Fogo

João Carlos Ramos

Gaston Bachelard (Bar-Sur-Aube, 27/06/1884 - Paris, 16/10/1962) se destacou, acentuadamente, por inaugurar  uma avenida  filosófica que cruza com a poesia.

Toda sua obra é imortal e está infinitamente acima de toda mediocridade literária que possa haver. No livro “A psicanálise do fogo”, ele diz: "Vamos estudar um problema em que a atitude objetiva jamais pôde se realizar, em que a sedução primeira é tão definitiva que deforma inclusive os espíritos mais retos e os conduz sempre ao aprisco poético, onde os devaneios substituem o pensamento, onde os poemas ocultam os teoremas. É o problema psicológico colocado por nossas convicções sobre o fogo... Não hesitamos em falar de uma psicanálise do fogo" (lembremos que ele havia presenciado os conflitos das duas grandes guerras mundiais).  Assim sendo, em pleno período pandêmico, ousamos falar, embora poucos há que possam ter a bem-aventurança de ouvir.

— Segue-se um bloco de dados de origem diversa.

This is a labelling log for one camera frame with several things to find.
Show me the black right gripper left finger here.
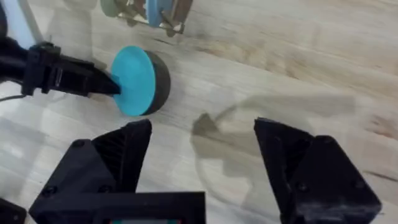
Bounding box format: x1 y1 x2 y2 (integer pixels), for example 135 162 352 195
29 119 153 224

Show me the black wire dish rack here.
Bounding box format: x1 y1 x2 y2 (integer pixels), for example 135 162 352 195
113 0 194 37

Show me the pale green plate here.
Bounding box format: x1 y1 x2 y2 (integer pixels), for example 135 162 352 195
99 0 126 19

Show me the thin grey cable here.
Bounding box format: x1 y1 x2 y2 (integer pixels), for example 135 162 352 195
0 94 27 103

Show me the turquoise round plate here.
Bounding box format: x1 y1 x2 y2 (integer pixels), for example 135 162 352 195
110 45 172 118

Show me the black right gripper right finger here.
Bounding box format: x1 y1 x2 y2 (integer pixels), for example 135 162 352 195
253 117 383 224

É mister que a mensagem do fogo interno seja ouvida. A filosofia significa, literalmente, amor à sabedoria. Obviamente é um fogo particular que não aquece e nem ilumina, porque ainda não atingiu o ápice da pirâmide ígnea. Filósofos navegam apenas. Para eles existem tão-somente os mares, e os portos são frutos da fragilidade humana, onde todos param para nada.

A sublimidade da poesia completa a construção e inaugura a obra, sem fogos de artifícios e discursos da ventania. Não afundamos em nós mesmos como requer a mensagem da água, também indispensável. Também não firmamos o intelecto na terra, material inerente ao que é tangível e altamente necessário.

Por outro lado, queimamos até as raízes originárias dos vícios de palavras que geram atitudes insanas. O fogo é, sobretudo, juiz e rei por excelência. Ainda bem que somos reinados e devemos olhar para e ver o sol de nossas manhãs. Há uma busca incessante de respostas acerca da dor, principalmente daquela mais lancinante que é a solidão. O fogo vem para consolar e ninguém jamais poderá vê-lo e muito menos tocá-lo. Aguardamos em nossos poucos dias de vida a chegada do trem, onde o próprio trem aguarda nossa chegada em nós mesmos (permita-me fisgar o peixe de vários pensamentos alheios, que não entendem onde começa a loucura da palavra e a sabedoria do silêncio). Sidarta voltou ao ponto de partida e começou a ser feliz. Coloquemos nossa cadeira onde o sol aponta o caminho da região onde (talvez em vão) haja o pão que não precisa matar a fome. Deus ilumine a todos!